### Input data
╭──

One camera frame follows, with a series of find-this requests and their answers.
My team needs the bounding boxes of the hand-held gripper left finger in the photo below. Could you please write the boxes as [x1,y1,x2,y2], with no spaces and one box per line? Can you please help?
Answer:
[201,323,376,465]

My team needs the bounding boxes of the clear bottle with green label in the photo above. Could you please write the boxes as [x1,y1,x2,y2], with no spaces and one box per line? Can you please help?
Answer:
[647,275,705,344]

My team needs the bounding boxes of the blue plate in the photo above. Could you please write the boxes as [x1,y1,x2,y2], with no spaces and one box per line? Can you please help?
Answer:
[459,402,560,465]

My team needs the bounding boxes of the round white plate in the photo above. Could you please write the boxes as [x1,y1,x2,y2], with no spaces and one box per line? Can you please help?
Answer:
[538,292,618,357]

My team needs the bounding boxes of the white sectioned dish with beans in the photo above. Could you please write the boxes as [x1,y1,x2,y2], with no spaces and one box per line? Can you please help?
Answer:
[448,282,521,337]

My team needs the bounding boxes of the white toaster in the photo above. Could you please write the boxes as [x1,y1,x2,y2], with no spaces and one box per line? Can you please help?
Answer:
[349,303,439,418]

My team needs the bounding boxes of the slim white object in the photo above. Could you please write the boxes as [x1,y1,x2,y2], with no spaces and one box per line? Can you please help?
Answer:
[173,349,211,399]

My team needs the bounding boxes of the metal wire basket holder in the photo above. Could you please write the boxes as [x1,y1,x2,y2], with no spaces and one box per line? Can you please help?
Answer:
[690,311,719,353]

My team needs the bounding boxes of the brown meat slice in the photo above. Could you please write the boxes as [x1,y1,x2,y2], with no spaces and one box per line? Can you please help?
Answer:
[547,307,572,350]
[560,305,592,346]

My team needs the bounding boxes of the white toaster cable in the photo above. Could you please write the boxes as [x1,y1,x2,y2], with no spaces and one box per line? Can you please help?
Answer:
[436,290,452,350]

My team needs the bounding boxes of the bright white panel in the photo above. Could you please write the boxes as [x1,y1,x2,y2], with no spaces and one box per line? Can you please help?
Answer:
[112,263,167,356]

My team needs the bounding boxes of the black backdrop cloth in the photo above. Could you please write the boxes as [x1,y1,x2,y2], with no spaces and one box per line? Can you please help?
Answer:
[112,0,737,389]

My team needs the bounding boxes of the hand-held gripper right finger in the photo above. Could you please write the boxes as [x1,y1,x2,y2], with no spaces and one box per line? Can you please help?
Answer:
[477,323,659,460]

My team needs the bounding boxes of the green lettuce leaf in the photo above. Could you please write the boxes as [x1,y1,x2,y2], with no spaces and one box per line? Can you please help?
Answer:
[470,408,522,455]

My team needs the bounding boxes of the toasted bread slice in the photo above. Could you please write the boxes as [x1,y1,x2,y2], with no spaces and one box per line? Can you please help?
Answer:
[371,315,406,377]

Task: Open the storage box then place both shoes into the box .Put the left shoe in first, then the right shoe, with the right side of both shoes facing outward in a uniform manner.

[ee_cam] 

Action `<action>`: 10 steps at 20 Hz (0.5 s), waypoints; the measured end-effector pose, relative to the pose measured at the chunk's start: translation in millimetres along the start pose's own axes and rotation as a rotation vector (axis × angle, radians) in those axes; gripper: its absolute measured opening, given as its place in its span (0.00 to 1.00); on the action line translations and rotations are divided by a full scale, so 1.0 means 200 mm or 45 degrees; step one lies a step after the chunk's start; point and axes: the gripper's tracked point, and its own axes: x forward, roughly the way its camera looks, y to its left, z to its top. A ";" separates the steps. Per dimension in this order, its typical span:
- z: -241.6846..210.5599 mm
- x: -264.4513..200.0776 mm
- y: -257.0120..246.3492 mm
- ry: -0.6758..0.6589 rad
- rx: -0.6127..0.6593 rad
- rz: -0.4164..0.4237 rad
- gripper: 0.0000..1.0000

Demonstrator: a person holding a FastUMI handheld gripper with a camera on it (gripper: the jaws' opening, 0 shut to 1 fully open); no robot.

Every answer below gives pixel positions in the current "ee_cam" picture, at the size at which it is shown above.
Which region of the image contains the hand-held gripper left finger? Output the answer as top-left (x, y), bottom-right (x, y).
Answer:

╰──
╭──

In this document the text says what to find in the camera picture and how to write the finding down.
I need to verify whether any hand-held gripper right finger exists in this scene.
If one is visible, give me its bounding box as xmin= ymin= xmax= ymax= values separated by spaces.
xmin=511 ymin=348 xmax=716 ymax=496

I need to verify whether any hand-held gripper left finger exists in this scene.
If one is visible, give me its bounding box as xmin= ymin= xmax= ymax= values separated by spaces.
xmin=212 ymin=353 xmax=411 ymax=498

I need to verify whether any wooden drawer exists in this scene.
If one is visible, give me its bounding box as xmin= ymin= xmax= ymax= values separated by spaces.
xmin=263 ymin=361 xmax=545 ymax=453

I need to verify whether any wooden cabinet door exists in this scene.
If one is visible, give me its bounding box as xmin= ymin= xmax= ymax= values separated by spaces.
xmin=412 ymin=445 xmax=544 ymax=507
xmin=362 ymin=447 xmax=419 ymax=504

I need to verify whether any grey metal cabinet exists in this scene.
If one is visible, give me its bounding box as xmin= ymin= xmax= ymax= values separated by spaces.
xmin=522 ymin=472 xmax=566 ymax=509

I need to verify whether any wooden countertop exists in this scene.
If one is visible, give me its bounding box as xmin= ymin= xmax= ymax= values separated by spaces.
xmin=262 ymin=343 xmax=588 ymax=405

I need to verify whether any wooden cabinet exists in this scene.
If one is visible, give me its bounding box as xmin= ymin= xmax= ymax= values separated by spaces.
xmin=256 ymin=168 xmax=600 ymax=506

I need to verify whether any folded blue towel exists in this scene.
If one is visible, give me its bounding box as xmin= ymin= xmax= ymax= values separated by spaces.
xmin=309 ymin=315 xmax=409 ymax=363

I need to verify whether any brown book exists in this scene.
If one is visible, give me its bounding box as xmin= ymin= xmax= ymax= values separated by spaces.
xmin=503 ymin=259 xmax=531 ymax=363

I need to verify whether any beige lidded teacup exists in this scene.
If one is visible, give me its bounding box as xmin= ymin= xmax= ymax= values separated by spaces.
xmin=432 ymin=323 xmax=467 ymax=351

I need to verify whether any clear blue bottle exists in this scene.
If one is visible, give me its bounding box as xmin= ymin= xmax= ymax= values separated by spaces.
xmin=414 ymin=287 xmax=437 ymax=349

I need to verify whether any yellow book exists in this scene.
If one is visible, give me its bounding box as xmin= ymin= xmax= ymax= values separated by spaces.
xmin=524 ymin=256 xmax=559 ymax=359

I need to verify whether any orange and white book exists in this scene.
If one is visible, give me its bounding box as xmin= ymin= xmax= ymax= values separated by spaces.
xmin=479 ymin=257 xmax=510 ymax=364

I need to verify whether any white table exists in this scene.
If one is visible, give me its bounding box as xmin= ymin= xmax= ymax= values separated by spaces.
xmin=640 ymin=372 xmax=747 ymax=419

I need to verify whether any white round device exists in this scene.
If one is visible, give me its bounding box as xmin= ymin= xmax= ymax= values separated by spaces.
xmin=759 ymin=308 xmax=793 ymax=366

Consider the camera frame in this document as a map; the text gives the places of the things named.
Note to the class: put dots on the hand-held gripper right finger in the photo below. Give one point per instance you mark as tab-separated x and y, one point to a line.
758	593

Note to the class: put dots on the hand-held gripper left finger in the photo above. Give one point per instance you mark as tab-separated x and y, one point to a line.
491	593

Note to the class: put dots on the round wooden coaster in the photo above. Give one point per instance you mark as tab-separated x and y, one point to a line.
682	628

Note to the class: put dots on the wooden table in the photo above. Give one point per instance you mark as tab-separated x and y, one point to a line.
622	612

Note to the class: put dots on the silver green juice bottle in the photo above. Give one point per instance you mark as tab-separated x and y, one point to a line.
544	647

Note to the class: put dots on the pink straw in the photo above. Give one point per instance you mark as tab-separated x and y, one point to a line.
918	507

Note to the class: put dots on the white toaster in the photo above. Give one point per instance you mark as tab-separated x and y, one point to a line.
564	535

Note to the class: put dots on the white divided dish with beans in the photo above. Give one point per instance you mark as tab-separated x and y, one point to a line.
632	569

╰──

### Exercise
Return word for word the lines above from the line with "One camera frame" to the line with "My team needs the bounding boxes of the slim", including both and leaving out all others.

### Response below
One camera frame follows, with a series of find-this requests and their answers.
My team needs the bounding boxes of the hand-held gripper left finger in the photo below. Could you please write the boxes as [x1,y1,x2,y2], with no spaces and one box per line? Can you please help?
Answer:
[201,323,376,465]

My team needs the bounding boxes of the clear bottle with green label in the photo above. Could you please write the boxes as [x1,y1,x2,y2], with no spaces and one box per line? Can you please help?
Answer:
[647,275,705,344]

My team needs the bounding boxes of the blue plate in the photo above. Could you please write the boxes as [x1,y1,x2,y2], with no spaces and one box per line? Can you please help?
Answer:
[459,402,560,465]

My team needs the bounding boxes of the round white plate in the photo above. Could you please write the boxes as [x1,y1,x2,y2], with no spaces and one box per line? Can you please help?
Answer:
[538,292,618,357]

My team needs the bounding boxes of the white sectioned dish with beans in the photo above. Could you please write the boxes as [x1,y1,x2,y2], with no spaces and one box per line? Can you please help?
Answer:
[448,282,521,337]

My team needs the bounding boxes of the white toaster in the photo above. Could you please write the boxes as [x1,y1,x2,y2], with no spaces and one box per line? Can you please help?
Answer:
[349,303,439,418]

My team needs the bounding boxes of the slim white object in the photo above. Could you please write the boxes as [x1,y1,x2,y2], with no spaces and one box per line? Can you please help?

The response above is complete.